Which bulbs do I need to chill?
Some flowering bulbs need winter chilling in order to bloom in spring. Bulbs native to tropical or Mediterranean climates do not.
What is “chilling”?
In mild, temperate climates, gardeners who wish to grow bulbs needing a period of cold temperatures need to simulate a cold, dormant period. We do that by “chilling” them—placing them in a refrigerator (not the freezer!) for approximately eight weeks. Afterwards, they are planted just as you would in any climate.

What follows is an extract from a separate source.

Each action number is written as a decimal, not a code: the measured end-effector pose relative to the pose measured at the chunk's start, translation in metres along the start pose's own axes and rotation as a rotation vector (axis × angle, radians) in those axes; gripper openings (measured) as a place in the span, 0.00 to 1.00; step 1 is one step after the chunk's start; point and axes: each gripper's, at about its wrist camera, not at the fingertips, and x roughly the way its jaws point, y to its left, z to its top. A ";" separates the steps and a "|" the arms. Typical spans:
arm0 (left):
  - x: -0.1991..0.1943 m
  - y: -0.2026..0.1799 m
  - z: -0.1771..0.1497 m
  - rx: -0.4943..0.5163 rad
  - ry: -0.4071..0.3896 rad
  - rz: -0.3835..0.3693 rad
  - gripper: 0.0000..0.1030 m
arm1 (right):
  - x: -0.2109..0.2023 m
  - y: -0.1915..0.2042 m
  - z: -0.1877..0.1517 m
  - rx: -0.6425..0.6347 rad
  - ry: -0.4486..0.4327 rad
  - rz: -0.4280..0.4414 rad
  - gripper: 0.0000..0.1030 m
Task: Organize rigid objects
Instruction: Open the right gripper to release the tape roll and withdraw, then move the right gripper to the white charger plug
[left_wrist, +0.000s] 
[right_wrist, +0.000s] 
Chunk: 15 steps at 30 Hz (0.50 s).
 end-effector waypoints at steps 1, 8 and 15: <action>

In California, bulbs needed this type of chilling are tulips, hyacinths and spring-flowering crocuses.
How to chill
Purchase them in October and place them in your refrigerator in a paper bag (not plastic) where they will not freeze. You must also avoid placing ripening fruit in your fridge while your bulbs are chilling. Fruits give off ethylene gas which is harmful to bulbs.
When to plant
After about eight weeks of chilling, plants the bulbs outside in the ground or in pots following the depth guidelines for each. A perfect time in mild California climates is between the Christmas and New Year holidays or as late as the first couple of weeks in January. You’ll have a gorgeous show of flowers come spring.
Will they bloom next year?
Bulbs that are artificially chilled will not come back the next year, nor are they strong enough to dig up and chill again. Think of them as you would an annual flower—they’re worth it! They put on a great seasonal show.